• _INSTRUCTIONS TO FOLLOW_
In the listing below, count every line that contains "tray". Give nothing but the number.

DATASET EXCERPT START

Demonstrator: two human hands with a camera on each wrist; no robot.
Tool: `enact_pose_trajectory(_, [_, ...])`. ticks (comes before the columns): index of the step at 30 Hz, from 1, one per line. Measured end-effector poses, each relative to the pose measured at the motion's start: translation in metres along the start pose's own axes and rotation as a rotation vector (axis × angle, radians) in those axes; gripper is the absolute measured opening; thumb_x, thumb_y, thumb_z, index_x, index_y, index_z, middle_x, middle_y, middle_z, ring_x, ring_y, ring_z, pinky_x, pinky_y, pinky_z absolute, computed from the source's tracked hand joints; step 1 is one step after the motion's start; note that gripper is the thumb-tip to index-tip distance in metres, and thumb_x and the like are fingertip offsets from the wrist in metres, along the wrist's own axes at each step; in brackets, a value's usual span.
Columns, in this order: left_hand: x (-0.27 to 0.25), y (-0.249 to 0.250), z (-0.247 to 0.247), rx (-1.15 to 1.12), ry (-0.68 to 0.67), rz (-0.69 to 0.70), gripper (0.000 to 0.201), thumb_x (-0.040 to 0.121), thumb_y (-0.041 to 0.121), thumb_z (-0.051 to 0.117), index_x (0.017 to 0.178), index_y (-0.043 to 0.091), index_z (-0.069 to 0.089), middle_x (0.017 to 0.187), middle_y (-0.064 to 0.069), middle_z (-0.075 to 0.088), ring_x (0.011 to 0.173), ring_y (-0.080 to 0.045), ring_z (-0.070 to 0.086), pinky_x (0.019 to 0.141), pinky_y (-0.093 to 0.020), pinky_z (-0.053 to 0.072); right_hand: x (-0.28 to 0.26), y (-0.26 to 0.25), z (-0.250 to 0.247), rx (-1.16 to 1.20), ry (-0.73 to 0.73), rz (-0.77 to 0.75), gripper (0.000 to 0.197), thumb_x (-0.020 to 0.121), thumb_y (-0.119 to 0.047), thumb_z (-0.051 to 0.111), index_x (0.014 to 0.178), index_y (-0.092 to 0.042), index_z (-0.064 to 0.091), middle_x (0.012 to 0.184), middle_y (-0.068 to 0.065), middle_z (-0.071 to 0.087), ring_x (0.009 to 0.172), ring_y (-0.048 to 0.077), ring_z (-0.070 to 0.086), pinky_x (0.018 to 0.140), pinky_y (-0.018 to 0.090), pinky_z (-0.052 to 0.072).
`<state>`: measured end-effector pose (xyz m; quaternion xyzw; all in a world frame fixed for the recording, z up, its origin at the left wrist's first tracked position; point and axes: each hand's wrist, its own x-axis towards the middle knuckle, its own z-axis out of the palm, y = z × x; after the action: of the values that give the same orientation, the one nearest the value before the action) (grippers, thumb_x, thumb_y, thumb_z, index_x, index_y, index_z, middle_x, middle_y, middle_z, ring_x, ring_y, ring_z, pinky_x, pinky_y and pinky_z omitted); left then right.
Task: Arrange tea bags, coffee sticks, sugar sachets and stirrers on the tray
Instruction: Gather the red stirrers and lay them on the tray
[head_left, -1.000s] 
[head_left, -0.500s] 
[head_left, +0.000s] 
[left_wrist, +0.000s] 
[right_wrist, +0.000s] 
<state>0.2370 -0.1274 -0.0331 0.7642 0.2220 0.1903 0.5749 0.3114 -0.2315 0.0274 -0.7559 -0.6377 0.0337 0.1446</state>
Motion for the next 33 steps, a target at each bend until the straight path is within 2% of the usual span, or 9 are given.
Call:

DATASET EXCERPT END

• _TASK OUTPUT_
2